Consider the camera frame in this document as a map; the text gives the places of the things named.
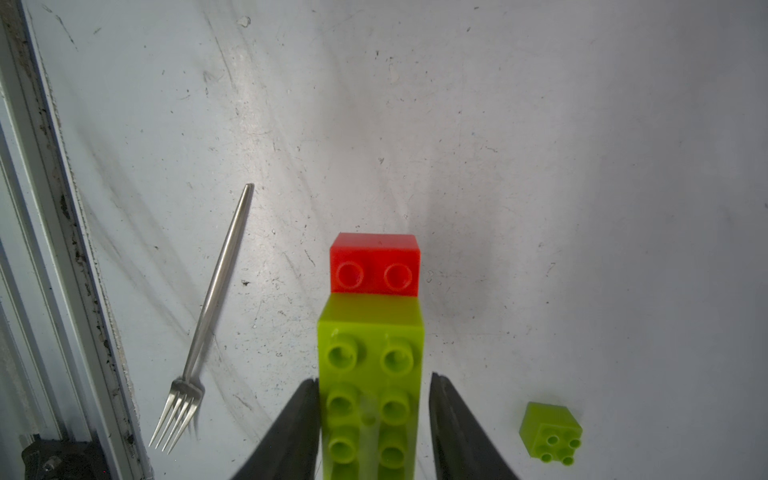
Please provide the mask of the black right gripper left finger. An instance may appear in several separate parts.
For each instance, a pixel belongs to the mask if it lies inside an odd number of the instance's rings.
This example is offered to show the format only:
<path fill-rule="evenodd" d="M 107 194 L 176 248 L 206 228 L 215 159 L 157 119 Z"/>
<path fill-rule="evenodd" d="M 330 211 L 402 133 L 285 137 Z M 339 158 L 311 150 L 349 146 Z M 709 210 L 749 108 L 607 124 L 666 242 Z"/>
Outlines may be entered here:
<path fill-rule="evenodd" d="M 314 479 L 320 430 L 318 380 L 306 379 L 233 479 Z"/>

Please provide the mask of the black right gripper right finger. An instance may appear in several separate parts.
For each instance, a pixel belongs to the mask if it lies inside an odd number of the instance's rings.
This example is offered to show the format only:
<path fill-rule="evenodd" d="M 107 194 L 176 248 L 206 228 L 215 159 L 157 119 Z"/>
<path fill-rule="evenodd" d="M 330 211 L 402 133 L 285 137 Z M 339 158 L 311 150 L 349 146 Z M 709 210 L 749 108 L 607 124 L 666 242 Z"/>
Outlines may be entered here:
<path fill-rule="evenodd" d="M 436 372 L 430 382 L 429 415 L 438 479 L 518 480 L 452 382 Z"/>

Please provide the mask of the lime green 2x2 brick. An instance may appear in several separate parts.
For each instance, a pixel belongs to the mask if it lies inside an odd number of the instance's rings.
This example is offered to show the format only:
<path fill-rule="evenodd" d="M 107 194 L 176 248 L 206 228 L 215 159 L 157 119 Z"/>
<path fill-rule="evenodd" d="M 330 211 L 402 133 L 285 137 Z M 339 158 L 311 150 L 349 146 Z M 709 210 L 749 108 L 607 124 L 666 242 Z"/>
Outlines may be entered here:
<path fill-rule="evenodd" d="M 571 466 L 582 445 L 583 428 L 564 406 L 529 402 L 519 435 L 531 458 Z"/>

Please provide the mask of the lime green 2x4 brick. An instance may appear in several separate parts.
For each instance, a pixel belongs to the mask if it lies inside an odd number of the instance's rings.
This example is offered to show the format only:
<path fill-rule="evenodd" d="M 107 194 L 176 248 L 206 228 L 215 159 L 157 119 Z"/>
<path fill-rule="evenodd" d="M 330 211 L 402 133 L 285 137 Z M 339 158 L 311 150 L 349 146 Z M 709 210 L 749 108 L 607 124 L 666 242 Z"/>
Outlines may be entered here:
<path fill-rule="evenodd" d="M 425 339 L 418 299 L 333 293 L 317 332 L 324 478 L 412 478 Z"/>

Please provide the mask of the red 2x4 brick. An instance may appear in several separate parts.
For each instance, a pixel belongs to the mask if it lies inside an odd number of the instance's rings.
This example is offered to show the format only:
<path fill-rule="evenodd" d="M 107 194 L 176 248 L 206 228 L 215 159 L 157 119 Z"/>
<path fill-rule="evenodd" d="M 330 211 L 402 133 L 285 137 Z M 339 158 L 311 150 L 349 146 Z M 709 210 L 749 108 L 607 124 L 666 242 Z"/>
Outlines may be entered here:
<path fill-rule="evenodd" d="M 414 235 L 339 233 L 330 247 L 331 292 L 417 297 L 420 267 Z"/>

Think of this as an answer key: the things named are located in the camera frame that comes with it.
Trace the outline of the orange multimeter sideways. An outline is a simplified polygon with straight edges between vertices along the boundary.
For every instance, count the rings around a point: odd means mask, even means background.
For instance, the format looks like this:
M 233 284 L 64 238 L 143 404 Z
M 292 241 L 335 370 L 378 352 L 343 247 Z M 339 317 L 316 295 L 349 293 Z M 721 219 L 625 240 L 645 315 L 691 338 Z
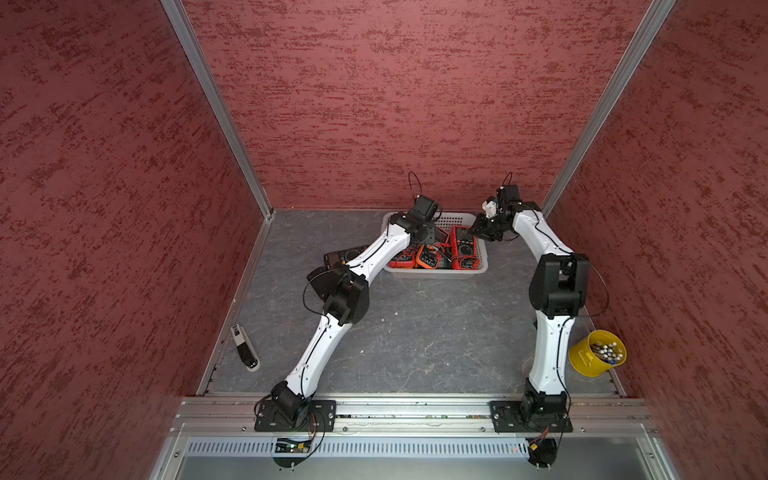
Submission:
M 425 270 L 445 269 L 449 265 L 449 259 L 445 255 L 441 244 L 421 245 L 416 255 L 416 266 Z

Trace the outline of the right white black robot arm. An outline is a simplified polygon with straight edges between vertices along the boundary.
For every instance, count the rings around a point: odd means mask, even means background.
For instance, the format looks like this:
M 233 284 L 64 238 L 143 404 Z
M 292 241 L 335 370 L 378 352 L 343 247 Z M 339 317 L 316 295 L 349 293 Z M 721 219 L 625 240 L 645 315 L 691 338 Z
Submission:
M 573 322 L 586 303 L 590 262 L 566 246 L 531 203 L 487 199 L 482 210 L 471 227 L 475 236 L 501 241 L 506 232 L 514 232 L 537 261 L 528 290 L 536 315 L 536 345 L 518 415 L 531 424 L 564 418 L 569 398 L 566 347 Z

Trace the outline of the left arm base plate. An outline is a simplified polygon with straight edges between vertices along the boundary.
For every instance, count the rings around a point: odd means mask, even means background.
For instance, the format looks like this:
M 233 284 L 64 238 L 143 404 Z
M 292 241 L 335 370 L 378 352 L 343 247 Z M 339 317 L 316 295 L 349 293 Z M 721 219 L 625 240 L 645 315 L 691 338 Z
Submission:
M 311 400 L 294 413 L 282 413 L 274 400 L 260 402 L 254 409 L 256 432 L 332 432 L 335 428 L 337 402 Z

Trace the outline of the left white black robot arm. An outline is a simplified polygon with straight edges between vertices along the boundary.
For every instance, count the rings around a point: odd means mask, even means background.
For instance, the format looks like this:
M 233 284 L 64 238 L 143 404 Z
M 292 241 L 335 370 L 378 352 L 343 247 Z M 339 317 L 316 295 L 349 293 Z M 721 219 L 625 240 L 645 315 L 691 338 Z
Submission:
M 292 428 L 304 425 L 325 366 L 344 335 L 366 315 L 373 280 L 413 241 L 426 238 L 434 215 L 415 208 L 396 213 L 381 235 L 352 261 L 310 274 L 308 285 L 323 302 L 317 312 L 318 327 L 294 369 L 270 393 L 276 412 Z

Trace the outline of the red multimeter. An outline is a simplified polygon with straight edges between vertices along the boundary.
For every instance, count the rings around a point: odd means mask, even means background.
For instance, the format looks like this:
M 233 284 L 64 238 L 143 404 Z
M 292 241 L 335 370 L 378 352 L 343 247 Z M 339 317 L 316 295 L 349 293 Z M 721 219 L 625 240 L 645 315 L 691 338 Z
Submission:
M 389 262 L 388 267 L 392 269 L 413 269 L 416 265 L 418 250 L 415 247 L 408 247 L 395 255 Z

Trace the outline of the red clamp meter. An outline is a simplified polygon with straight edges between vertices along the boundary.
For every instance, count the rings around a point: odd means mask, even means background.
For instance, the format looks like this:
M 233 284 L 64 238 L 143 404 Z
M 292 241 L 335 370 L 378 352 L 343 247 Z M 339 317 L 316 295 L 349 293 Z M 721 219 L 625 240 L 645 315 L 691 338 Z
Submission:
M 450 234 L 451 262 L 454 270 L 477 270 L 479 258 L 477 243 L 470 228 L 453 226 Z

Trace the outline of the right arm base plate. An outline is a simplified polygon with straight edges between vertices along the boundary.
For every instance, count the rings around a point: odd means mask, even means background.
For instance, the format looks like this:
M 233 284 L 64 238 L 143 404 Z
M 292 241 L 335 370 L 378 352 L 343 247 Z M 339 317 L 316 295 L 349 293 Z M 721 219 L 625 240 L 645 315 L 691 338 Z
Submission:
M 496 433 L 539 435 L 571 433 L 573 425 L 568 415 L 567 400 L 556 398 L 543 403 L 522 401 L 490 401 L 490 417 Z

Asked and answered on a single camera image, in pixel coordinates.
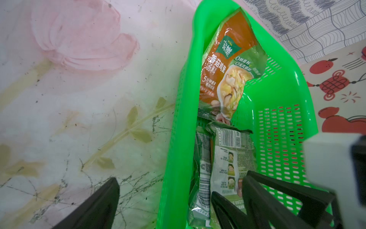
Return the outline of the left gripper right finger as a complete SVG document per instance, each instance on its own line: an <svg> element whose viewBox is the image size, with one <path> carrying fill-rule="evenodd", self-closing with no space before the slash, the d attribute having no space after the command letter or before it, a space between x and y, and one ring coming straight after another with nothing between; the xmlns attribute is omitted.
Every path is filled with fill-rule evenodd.
<svg viewBox="0 0 366 229"><path fill-rule="evenodd" d="M307 222L293 214L287 207L270 194L262 184L273 187L281 192L292 194L292 186L263 175L247 175L243 178L243 200L251 229L311 229Z"/></svg>

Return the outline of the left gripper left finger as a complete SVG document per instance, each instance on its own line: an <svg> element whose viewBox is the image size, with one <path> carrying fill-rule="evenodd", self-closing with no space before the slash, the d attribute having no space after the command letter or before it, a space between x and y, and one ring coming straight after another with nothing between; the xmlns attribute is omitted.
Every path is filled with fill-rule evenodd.
<svg viewBox="0 0 366 229"><path fill-rule="evenodd" d="M120 186L112 177L53 229L110 229L119 196Z"/></svg>

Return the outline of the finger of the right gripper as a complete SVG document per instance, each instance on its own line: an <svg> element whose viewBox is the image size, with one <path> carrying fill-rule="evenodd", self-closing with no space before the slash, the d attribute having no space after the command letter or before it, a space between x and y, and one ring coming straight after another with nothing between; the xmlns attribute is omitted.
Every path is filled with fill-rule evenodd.
<svg viewBox="0 0 366 229"><path fill-rule="evenodd" d="M302 207L297 216L310 226L318 226L323 222L330 224L334 220L334 216L327 211L335 199L333 194L278 180L253 171L249 171L247 175L261 184L299 200Z"/></svg>
<svg viewBox="0 0 366 229"><path fill-rule="evenodd" d="M247 215L218 192L212 192L211 205L221 229L249 229Z"/></svg>

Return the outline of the green barcode packet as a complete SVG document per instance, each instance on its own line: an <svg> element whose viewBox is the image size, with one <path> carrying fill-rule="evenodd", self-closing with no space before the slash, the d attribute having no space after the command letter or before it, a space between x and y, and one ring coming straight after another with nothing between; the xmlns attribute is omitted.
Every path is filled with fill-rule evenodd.
<svg viewBox="0 0 366 229"><path fill-rule="evenodd" d="M193 153L193 176L187 213L188 225L196 229L210 226L210 179L210 135L204 128L197 127Z"/></svg>

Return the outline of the white red paper bag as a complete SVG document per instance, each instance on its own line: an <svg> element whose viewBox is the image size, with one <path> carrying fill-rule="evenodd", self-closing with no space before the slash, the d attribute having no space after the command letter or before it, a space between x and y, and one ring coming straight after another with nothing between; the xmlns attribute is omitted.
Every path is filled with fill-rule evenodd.
<svg viewBox="0 0 366 229"><path fill-rule="evenodd" d="M319 132L366 133L366 41L300 67Z"/></svg>

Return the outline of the orange mushroom soup packet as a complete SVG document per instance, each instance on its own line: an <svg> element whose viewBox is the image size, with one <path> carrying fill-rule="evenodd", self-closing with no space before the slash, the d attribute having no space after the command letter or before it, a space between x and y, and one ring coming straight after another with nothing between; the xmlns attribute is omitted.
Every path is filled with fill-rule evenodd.
<svg viewBox="0 0 366 229"><path fill-rule="evenodd" d="M245 12L227 16L203 55L199 117L230 125L246 84L264 74L267 60Z"/></svg>

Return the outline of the green seaweed packet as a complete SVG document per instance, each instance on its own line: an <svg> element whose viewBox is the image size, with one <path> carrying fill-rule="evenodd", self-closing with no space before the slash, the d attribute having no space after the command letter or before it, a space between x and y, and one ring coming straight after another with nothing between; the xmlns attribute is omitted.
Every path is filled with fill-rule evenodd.
<svg viewBox="0 0 366 229"><path fill-rule="evenodd" d="M242 180L248 171L256 170L252 131L220 122L209 123L206 130L211 140L210 192L219 193L245 212Z"/></svg>

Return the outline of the green plastic basket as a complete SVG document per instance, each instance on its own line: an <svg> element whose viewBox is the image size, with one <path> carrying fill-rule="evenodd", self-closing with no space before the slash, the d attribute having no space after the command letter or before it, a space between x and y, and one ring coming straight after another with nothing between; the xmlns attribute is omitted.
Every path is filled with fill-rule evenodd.
<svg viewBox="0 0 366 229"><path fill-rule="evenodd" d="M239 8L234 1L202 1L193 17L193 35L182 68L156 227L186 229L197 116L199 75L205 48L220 22ZM245 87L233 125L253 132L258 172L279 180L309 186L303 142L318 133L307 82L292 56L249 17L260 45L268 55L264 76Z"/></svg>
——
**About this task**
Return, unchanged, the lines from the first line of the material through the line that holds "Please provide the mask of the lime green 2x4", inclusive, omitting pictures.

**Response area**
Consider the camera frame in this document as a map; the text gives the places of the things named.
Please provide the mask of the black right gripper left finger. An instance may appear in several separate parts.
For each instance, a pixel belongs to the mask if it lies inside an odd number of the instance's rings.
This example is offered to show the format only:
<path fill-rule="evenodd" d="M 107 194 L 176 248 L 206 228 L 215 159 L 157 119 Z"/>
<path fill-rule="evenodd" d="M 330 211 L 402 133 L 285 137 Z M 339 158 L 311 150 L 349 146 Z M 709 210 L 749 108 L 607 124 L 666 242 Z"/>
Outlines may be entered here:
<path fill-rule="evenodd" d="M 314 479 L 320 430 L 318 380 L 306 379 L 233 479 Z"/>

Please provide the mask of the black right gripper right finger. An instance may appear in several separate parts.
For each instance, a pixel belongs to the mask if it lies inside an odd number of the instance's rings.
This example is offered to show the format only:
<path fill-rule="evenodd" d="M 107 194 L 176 248 L 206 228 L 215 159 L 157 119 Z"/>
<path fill-rule="evenodd" d="M 330 211 L 402 133 L 285 137 Z M 339 158 L 311 150 L 349 146 Z M 709 210 L 749 108 L 607 124 L 666 242 Z"/>
Outlines may be entered here:
<path fill-rule="evenodd" d="M 436 372 L 430 382 L 429 415 L 438 479 L 518 480 L 452 382 Z"/>

Please provide the mask of the lime green 2x2 brick. An instance may appear in several separate parts.
For each instance, a pixel belongs to the mask if it lies inside an odd number of the instance's rings.
This example is offered to show the format only:
<path fill-rule="evenodd" d="M 107 194 L 176 248 L 206 228 L 215 159 L 157 119 Z"/>
<path fill-rule="evenodd" d="M 330 211 L 402 133 L 285 137 Z M 339 158 L 311 150 L 349 146 Z M 709 210 L 749 108 L 607 124 L 666 242 Z"/>
Outlines may be entered here:
<path fill-rule="evenodd" d="M 571 466 L 582 445 L 583 428 L 564 406 L 529 402 L 519 435 L 531 458 Z"/>

Please provide the mask of the lime green 2x4 brick. An instance may appear in several separate parts.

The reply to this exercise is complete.